If yours says something similar then I'd want to know why they decided it wasn't a permeant exclusion and did they consider police involvement. They may decline to tell you about the actions they have taken in specifics but keep asking about your daughter - why wasn't your daughter supported to call the police etc - if that's the tack they take.

Hope you daughter is okay - all things considered. What on earth did they mean about 'their issues'?

stopfuckingshoutingatme Wed 20-Mar-19 21:33:19

Oh fuck that shit
Mediation ?

Report and I so
Sorry this happened and listen to the warriors on here

So angry angry

WeakAsIAm Wed 20-Mar-19 21:33:47

DD reports the boy has form for this, though nothing previously reported to school.

School report he is very remorseful and 'keen for this not to be spoken about by other pupils' I'll bet he bloody is. I genuinely don't see that as remorse but more I don't want to be in trouble.

No other girls have come forward as yet to report incidents, but I wonder if they would if they knew he was being dealt with?

eastmidswarwicknightnanny Wed 20-Mar-19 21:35:06

Report to police

Also contact safeguarding team at social care who knows what going on for that young person to have done this

School also have a duty to demonstrate how they are protecting all the children including your daughter and this other young person who has committed this offence.

Sounds like school are not following policies

sue51 Wed 20-Mar-19 21:35:15

Police now. The school's response is a disgrace.

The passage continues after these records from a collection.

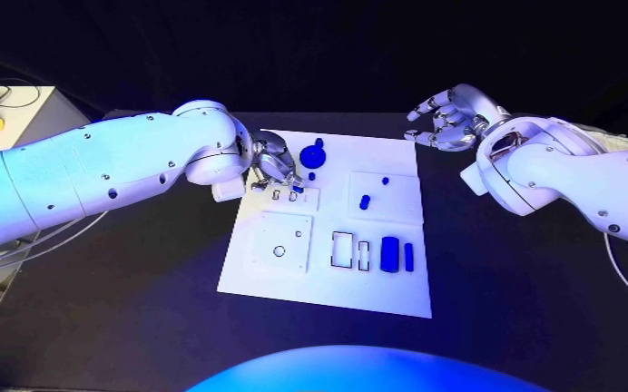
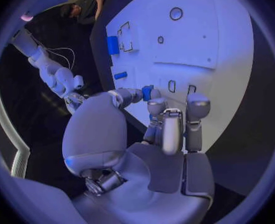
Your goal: Assemble the parts on the task board
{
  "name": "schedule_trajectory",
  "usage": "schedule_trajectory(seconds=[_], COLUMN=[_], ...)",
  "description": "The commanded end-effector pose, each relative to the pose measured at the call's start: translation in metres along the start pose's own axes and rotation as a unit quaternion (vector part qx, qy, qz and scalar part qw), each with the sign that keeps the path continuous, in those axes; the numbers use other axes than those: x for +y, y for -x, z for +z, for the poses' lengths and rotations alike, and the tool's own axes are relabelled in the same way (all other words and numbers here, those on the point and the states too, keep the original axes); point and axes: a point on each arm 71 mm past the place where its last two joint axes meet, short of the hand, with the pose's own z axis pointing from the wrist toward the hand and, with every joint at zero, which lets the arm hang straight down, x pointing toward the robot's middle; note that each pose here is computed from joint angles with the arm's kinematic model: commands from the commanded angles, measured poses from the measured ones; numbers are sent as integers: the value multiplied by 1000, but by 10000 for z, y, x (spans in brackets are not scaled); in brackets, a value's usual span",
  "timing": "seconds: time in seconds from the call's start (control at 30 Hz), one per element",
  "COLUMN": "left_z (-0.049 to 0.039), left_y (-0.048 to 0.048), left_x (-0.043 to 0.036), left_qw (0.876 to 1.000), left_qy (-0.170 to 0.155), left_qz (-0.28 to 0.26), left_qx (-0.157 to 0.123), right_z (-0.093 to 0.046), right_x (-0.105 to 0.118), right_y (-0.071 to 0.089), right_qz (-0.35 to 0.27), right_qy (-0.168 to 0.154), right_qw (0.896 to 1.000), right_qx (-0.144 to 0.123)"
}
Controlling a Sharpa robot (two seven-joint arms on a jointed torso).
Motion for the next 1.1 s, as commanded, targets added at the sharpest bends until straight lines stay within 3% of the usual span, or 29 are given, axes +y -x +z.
schedule_trajectory(seconds=[0.03, 0.43, 0.77, 1.1], left_z=[-6, 51, 121, 153], left_y=[21, -62, -138, -155], left_x=[14, 60, 41, 32], left_qw=[999, 998, 997, 997], left_qy=[-2, 7, 11, 13], left_qz=[17, 47, 66, 74], left_qx=[-32, -45, -34, -31], right_z=[-1, -1, -3, -5], right_x=[-1, -10, -15, -17], right_y=[-7, -8, -16, -20], right_qz=[-3, -3, -3, -3], right_qy=[2, 2, 1, 1], right_qw=[1000, 1000, 1000, 1000], right_qx=[5, 5, 6, 7])
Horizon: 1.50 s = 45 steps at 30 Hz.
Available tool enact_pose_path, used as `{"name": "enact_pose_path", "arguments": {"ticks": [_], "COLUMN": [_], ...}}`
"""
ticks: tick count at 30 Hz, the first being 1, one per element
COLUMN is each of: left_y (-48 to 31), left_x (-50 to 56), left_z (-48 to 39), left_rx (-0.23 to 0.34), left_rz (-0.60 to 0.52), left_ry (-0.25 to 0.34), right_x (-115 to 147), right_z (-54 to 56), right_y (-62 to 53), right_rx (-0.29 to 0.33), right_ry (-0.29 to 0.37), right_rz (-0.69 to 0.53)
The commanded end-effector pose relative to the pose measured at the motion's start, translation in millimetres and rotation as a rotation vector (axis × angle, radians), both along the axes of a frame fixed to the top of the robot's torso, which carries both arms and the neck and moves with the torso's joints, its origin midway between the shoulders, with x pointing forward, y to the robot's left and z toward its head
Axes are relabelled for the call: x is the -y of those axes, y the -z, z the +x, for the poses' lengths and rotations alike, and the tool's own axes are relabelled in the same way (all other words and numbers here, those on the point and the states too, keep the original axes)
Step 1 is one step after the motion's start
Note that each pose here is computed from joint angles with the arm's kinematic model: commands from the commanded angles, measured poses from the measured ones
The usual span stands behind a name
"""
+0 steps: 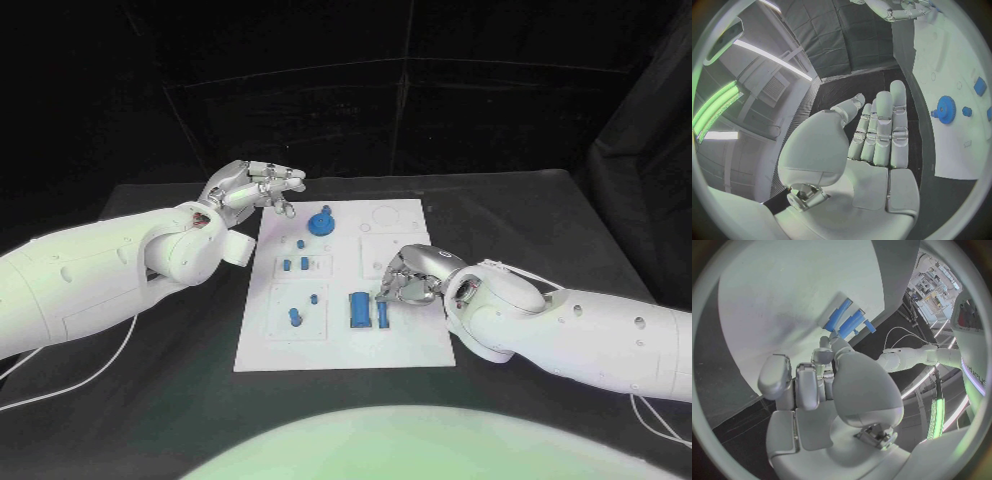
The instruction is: Assemble the parts on the task board
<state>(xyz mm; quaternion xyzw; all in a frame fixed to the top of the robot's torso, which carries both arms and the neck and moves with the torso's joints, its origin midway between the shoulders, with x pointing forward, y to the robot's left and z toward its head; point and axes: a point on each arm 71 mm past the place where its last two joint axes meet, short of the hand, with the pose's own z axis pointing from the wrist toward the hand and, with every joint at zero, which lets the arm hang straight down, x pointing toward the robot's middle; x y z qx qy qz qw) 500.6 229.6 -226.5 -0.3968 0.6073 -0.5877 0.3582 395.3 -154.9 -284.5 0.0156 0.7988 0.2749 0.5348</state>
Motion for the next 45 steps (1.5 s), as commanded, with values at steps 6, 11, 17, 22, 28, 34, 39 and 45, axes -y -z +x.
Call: {"name": "enact_pose_path", "arguments": {"ticks": [6, 11, 17, 22, 28, 34, 39, 45], "left_y": [-0.7, -0.6, -0.4, -0.3, 0.0, 0.4, 3.4, 8.4], "left_x": [0.8, 0.0, -0.3, -0.4, -1.4, -2.2, -5.5, -14.4], "left_z": [0.2, 0.4, 0.5, 0.5, 0.9, 1.8, 4.5, 10.9], "left_rx": [0.000, 0.000, -0.002, -0.003, -0.003, 0.001, 0.001, 0.005], "left_rz": [-0.008, -0.007, -0.006, -0.005, -0.003, -0.004, 0.005, -0.021], "left_ry": [0.009, 0.007, 0.007, 0.007, 0.004, 0.002, -0.016, -0.062], "right_x": [-2.6, -2.6, -0.9, -0.4, 4.2, 19.4, 40.3, 63.4], "right_z": [-3.9, -4.8, -3.3, -3.6, -7.5, -7.2, 24.9, 70.4], "right_y": [7.1, 6.9, 3.4, 0.5, -5.9, -14.4, -26.3, -33.4], "right_rx": [-0.010, 0.027, 0.074, 0.088, 0.063, -0.070, -0.135, -0.151], "right_ry": [-0.037, -0.011, 0.028, 0.034, 0.014, 0.054, 0.116, 0.198], "right_rz": [-0.065, -0.026, 0.052, 0.121, 0.285, 0.543, 0.726, 0.888]}}
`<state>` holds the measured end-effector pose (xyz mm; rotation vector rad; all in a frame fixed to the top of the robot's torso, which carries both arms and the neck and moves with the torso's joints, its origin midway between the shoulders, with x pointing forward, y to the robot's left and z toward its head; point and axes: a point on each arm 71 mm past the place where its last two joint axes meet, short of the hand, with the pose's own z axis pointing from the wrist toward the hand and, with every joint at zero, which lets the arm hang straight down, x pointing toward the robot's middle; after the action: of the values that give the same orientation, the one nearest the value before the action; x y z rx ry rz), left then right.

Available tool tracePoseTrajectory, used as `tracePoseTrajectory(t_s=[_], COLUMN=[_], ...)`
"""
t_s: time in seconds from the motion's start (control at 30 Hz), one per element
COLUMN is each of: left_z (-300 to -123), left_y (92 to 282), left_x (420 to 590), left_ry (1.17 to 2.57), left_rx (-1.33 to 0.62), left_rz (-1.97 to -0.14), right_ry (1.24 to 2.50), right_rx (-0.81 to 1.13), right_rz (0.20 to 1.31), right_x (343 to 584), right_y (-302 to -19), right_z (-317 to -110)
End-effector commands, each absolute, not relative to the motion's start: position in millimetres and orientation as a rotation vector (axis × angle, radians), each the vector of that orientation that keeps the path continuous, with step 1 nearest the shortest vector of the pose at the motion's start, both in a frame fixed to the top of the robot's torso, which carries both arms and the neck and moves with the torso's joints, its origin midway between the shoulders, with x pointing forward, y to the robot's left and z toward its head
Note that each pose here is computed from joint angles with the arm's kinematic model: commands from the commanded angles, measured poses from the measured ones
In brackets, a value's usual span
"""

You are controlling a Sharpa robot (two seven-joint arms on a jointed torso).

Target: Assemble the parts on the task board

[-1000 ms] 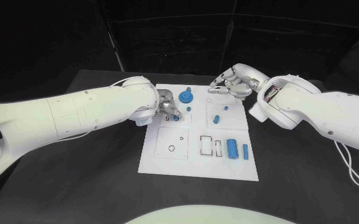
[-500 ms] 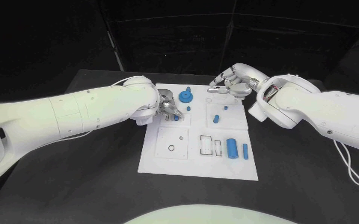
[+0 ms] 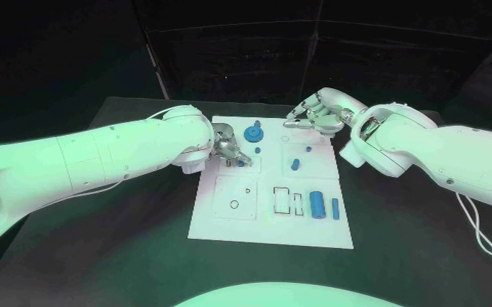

ADHMeeee Wed 20-Mar-19 21:37:28

He's only sorry because he doesn't want people talking about what he did because he knows he will get a bad rep

SabineUndine Wed 20-Mar-19 21:37:35

Mediation? No chance. That would be like perpetuating the abuse, surely?

NicoAndTheNiners Wed 20-Mar-19 21:37:42

Has he admitted or or denied it? Because if he's admitted it I'm gobsmacked the school think mediation is appropriate. Ask the teachers (if they're women) would they be happy to mediate with someone who sexually assaulted them in the street? Or if the teachers are male ask them if they'd think it was appropriate of their wife was sexually assaulted by a colleague should she have to work with him still after a little chat?

Go to the police, if your dd agrees.

AlpacasAreLlamas Wed 20-Mar-19 21:37:49

Does the boy have rich parents by any chance?

NicoAndTheNiners Wed 20-Mar-19 21:38:48

And make sure your dd doesn't talk to other girls to try and get them to come forward. That could backfire, if she goes to the police they are best placed to know how to try and do this.

QOD Wed 20-Mar-19 21:39:00

SMe happened to a friends son at primary. The abuser was given a social worker and loads of support due to his abusive home background. Innocent friends child had to leave the school

Disgusting

QueenofallIsee Wed 20-Mar-19 21:39:52

Police, without question. I would be livid! The school might be glad of it, I understand that their guidelines for peer on peer abuse are bloody awful and many teachers find them so.